Fact Sheet FS102
A healthy lawn prevents pollution from soil erosion and provides an enjoyable and pleasant setting for your home landscape. Whether your lawn interests include low-input maintenance, enhanced pest resistance, better traffic tolerance, or high aesthetic quality, the proper use and mowing of improved turfgrasses along with good soil management provide the basis for a healthy, durable lawn that enhances the environment. Attention to these basic principles will ensure favorable conditions for growth of a healthy and functional lawn that meets your needs/expectations with a minimum of labor, inputs, and expense.
Turfgrass selection is critical to achieving the desired goals for your lawn. Growing the correct plant (turfgrass) species and variety for your site conditions and needs is a basic principle of integrated pest management (IPM). Using un-adapted turfgrass(es) for your situation could be frustrating, increase the use of pesticides and fertilizers, and ultimately could lead to failure of the lawn. Numerous varieties of highly attractive and stress-resistant turfgrasses are developed and made commercially available each year. These grasses can provide you with a more attractive, durable lawn that is easier to maintain. A number of fact sheets are available from Rutgers Cooperative Extension (RCE) to help guide your selection of turfgrasses for new establishment or renovation of existing lawn areas, including: Turfgrass Seed Selection for Home Lawns (FS684), Tall Fescue Varieties for New Jersey (FS990), Fine Fescues: Low Maintenance Species for Turf (FS688), Perennial Ryegrass Varieties for New Jersey (FS989), and Sodding: Steps to an Instant Lawn (FS104).

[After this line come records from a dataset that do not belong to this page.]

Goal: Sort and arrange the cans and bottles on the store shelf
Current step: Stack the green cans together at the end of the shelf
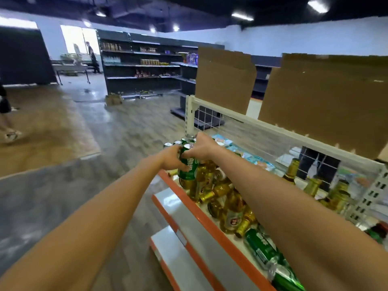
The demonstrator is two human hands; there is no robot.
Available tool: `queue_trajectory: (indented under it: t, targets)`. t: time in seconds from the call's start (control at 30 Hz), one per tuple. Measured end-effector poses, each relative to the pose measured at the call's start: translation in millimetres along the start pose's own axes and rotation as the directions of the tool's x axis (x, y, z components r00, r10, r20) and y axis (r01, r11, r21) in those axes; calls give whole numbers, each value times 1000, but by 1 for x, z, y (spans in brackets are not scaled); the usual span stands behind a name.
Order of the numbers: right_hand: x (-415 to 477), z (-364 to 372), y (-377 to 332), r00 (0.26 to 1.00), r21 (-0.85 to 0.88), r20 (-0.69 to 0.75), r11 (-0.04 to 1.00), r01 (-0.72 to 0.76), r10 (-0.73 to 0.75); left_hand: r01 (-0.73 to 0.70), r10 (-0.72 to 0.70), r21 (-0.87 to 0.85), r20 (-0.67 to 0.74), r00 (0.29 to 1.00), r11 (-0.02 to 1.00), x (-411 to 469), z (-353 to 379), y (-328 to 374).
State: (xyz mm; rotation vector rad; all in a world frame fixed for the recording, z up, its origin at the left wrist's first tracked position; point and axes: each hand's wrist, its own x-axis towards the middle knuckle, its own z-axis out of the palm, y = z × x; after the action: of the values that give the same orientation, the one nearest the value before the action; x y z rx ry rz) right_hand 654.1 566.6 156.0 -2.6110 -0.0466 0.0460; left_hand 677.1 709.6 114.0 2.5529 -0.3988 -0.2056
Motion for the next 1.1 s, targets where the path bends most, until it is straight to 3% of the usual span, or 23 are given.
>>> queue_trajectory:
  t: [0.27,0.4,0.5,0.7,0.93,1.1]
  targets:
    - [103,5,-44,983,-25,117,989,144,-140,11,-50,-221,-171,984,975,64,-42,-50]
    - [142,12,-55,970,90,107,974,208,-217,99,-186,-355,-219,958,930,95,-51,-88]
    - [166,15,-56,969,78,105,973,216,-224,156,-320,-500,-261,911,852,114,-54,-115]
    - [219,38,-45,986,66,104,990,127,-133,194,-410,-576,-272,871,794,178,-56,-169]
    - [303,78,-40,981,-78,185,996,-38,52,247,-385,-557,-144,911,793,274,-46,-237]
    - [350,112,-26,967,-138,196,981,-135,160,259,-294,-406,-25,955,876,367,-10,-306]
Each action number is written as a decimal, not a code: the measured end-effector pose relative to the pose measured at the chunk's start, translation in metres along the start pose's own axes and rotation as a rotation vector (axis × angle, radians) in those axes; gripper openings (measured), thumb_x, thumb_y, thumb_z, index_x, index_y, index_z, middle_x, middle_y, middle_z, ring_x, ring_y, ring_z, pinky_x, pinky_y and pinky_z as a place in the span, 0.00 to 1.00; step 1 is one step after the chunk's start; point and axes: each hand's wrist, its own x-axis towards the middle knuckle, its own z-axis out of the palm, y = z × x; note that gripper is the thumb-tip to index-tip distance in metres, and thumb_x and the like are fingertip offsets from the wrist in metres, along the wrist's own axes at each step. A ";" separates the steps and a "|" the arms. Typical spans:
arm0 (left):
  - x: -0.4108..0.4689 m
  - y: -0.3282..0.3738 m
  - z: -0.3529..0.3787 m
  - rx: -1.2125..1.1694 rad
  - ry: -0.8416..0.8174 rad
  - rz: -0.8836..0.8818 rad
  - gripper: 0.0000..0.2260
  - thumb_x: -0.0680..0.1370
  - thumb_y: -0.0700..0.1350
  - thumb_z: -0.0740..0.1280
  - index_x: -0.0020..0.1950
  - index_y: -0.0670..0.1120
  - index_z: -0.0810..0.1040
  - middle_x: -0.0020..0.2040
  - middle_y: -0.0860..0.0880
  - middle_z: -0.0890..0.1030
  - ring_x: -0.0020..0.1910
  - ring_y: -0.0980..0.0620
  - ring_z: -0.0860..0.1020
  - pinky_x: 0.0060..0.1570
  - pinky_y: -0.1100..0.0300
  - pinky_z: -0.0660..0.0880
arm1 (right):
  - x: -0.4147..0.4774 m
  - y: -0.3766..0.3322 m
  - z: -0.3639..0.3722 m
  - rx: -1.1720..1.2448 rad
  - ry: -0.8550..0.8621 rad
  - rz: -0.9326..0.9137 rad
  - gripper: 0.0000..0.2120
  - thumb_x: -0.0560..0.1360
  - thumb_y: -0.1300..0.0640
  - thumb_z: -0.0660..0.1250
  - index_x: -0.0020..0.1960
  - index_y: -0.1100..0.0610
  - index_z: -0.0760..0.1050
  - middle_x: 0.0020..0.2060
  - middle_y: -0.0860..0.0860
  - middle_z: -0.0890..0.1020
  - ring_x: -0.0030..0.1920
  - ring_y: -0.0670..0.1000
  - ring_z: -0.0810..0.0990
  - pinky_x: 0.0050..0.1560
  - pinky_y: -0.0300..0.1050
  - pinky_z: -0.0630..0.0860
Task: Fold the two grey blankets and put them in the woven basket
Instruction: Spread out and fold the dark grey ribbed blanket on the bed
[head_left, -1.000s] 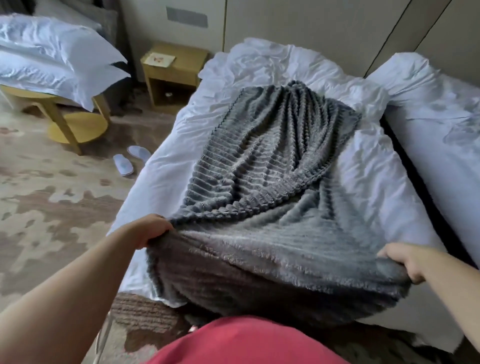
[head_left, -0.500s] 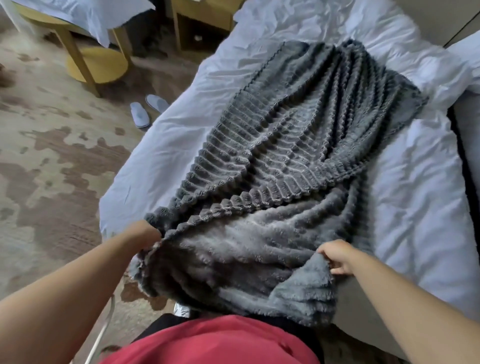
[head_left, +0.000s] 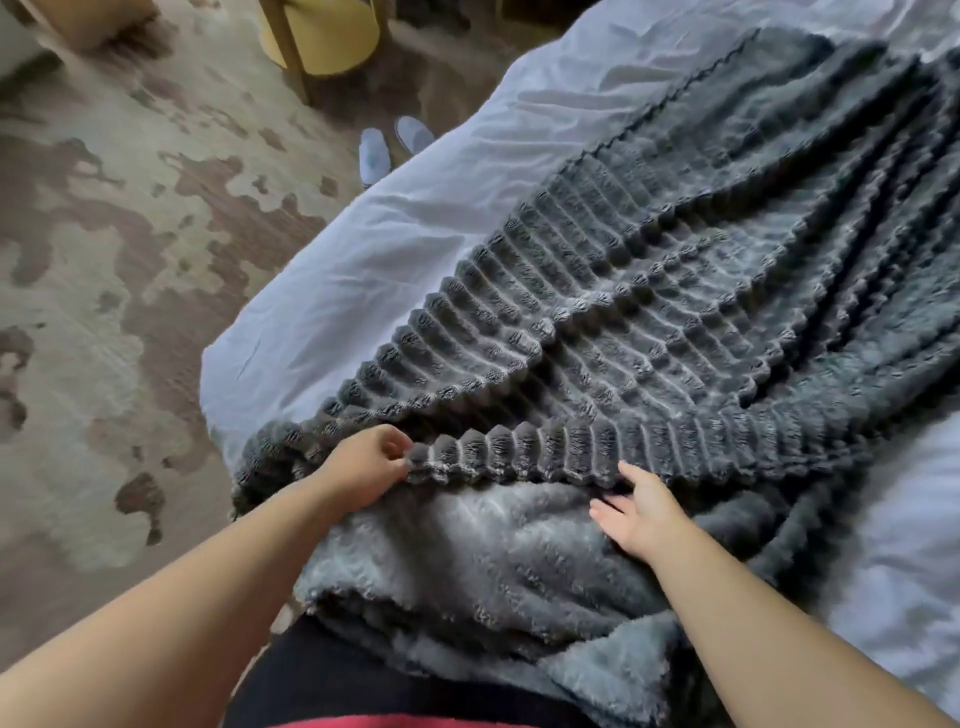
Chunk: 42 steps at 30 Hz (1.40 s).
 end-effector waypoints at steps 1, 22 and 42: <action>0.003 0.002 0.009 0.017 -0.001 -0.009 0.13 0.74 0.47 0.70 0.59 0.49 0.78 0.56 0.48 0.82 0.56 0.49 0.79 0.54 0.61 0.72 | 0.010 -0.004 -0.001 0.082 -0.024 -0.004 0.17 0.80 0.52 0.61 0.67 0.56 0.69 0.71 0.59 0.67 0.69 0.60 0.69 0.68 0.53 0.67; 0.076 -0.009 -0.067 -0.032 0.349 -0.026 0.07 0.79 0.45 0.62 0.47 0.44 0.78 0.48 0.41 0.82 0.48 0.41 0.78 0.42 0.55 0.69 | -0.039 -0.157 0.257 -0.202 0.114 -0.777 0.19 0.75 0.57 0.67 0.63 0.61 0.68 0.51 0.53 0.77 0.46 0.52 0.75 0.47 0.44 0.71; 0.225 0.132 -0.038 -0.134 -0.004 0.049 0.15 0.70 0.59 0.73 0.42 0.50 0.75 0.42 0.44 0.76 0.39 0.47 0.75 0.40 0.56 0.70 | 0.058 -0.092 -0.150 -0.292 0.776 -0.221 0.16 0.77 0.55 0.65 0.60 0.64 0.76 0.60 0.61 0.78 0.56 0.61 0.76 0.56 0.53 0.73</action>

Liming may be needed to neutralize soil acidity (not uncommon for soils in New Jersey). A soil test will determine the degree of soil acidity, which is used to produce a recommended amount of lime for your lawn. Lime is best applied in the fall and early winter seasons, and when done properly will not need to be applied every year. See Rutgers Cooperative Extension (RCE) publication Soil Testing for Home Lawns and Gardens (FS797), and njaes.rutgers.edu/soiltestinglab for more information about getting your soil tested.

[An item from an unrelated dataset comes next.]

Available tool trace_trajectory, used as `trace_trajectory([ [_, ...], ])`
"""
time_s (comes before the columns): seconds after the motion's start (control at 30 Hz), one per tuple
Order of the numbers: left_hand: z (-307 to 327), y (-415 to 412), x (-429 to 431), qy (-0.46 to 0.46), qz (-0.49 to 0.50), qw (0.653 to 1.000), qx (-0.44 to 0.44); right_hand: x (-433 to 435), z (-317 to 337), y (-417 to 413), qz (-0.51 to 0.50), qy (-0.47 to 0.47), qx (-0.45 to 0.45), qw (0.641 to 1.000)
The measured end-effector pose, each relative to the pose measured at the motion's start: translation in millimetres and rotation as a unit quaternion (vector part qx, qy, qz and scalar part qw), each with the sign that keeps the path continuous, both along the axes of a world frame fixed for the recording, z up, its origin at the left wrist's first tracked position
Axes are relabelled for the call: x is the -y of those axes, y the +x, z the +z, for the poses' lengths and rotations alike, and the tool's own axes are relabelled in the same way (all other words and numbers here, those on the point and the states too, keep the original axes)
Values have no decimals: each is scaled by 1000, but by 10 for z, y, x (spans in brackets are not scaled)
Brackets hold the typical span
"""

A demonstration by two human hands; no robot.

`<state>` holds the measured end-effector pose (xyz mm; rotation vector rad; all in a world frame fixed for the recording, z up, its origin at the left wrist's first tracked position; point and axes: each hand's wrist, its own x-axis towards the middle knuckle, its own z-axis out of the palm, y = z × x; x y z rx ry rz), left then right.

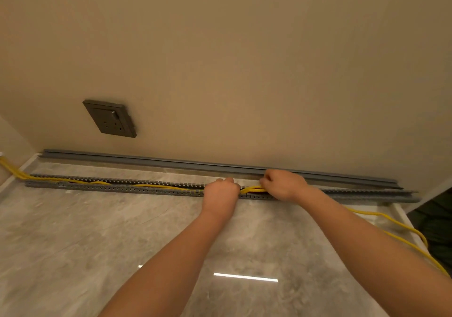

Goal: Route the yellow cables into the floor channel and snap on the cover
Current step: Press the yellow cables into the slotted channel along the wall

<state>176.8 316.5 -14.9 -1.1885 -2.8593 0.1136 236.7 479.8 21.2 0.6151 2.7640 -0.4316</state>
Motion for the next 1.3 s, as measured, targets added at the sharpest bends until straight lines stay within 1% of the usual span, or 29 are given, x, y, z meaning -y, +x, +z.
trace_trajectory([
  [0.07,9,0,-13,-6,1,1000,2,-92,5,83,-53,-102,-11,993],
  [0.13,9,-6,-21,-11,1,1000,2,-98,-2,130,-89,-183,-39,978],
  [0.23,19,9,-39,-21,0,1000,-5,-87,5,180,-127,-243,-72,959],
  [0.3,25,21,-66,-32,-4,999,-6,-101,21,221,-132,-255,-70,955],
  [0.4,50,30,-98,-46,-6,999,-8,-128,16,219,-127,-229,-69,963],
  [0.47,59,40,-106,-56,-1,998,-11,-108,47,156,-103,-155,-80,979],
  [0.57,52,46,-108,-59,11,998,-10,-25,174,39,-36,-5,-72,997],
  [0.67,35,64,-114,-62,27,998,-12,28,258,-44,44,83,-51,994],
  [0.73,32,82,-135,-65,43,997,-13,34,233,-68,87,117,-30,989],
  [0.93,64,136,-198,-52,44,997,-23,-62,93,-123,120,105,13,987],
  [1.07,21,232,-317,32,23,999,-22,-118,56,-148,116,69,29,990],
  [1.13,-19,326,-428,59,8,998,-9,-151,37,-142,114,50,25,992],
  [1.23,-70,412,-547,69,38,997,6,-209,-2,-124,102,20,14,994],
  [1.3,-90,426,-574,62,52,997,-2,-229,-27,-109,98,5,9,995],
])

Fertilizing lawns supplies nutrients (nitrogen, phosphorus, potassium, and others) that are essential for plant growth. Economical and environmentally sound choices of fertilizer products can be made based on soil testing results. The appropriate nutrient ratio needed in a fertilizer is best determined from soil test results. See njaes.rutgers.edu/soiltestinglab/results.asp for details. Nitrogen (N) is very often the single nutrient having the greatest impact on turfgrass health and quality. Not only is the proper use of N critical for the health and durability of the lawn; but it is also important for the protection of water quality. Nitrogen is the first nutrient to consider in developing a fertilization program. Once your N program is known, the information from a soil test is integrated into a program to meet all nutrient requirements.
A low-maintenance program involves fertilizing 0 to 2 times per season with N at an annual rate of 0 to 2 pounds per 1000 ft2; a moderate maintenance program would apply fertilizer 2 to 3 times per season at an annual N rate of 2 to 4 pounds per 1000 ft2; and higher maintenance programs would fertilize 3 to 6 times per seasons at annual N rates of 3 to 5 pounds per 1000 ft2. Note that soil type, weather, turfgrass species, and age of turf will influence how much N is needed to meet your quality expectations and management goals for the lawn.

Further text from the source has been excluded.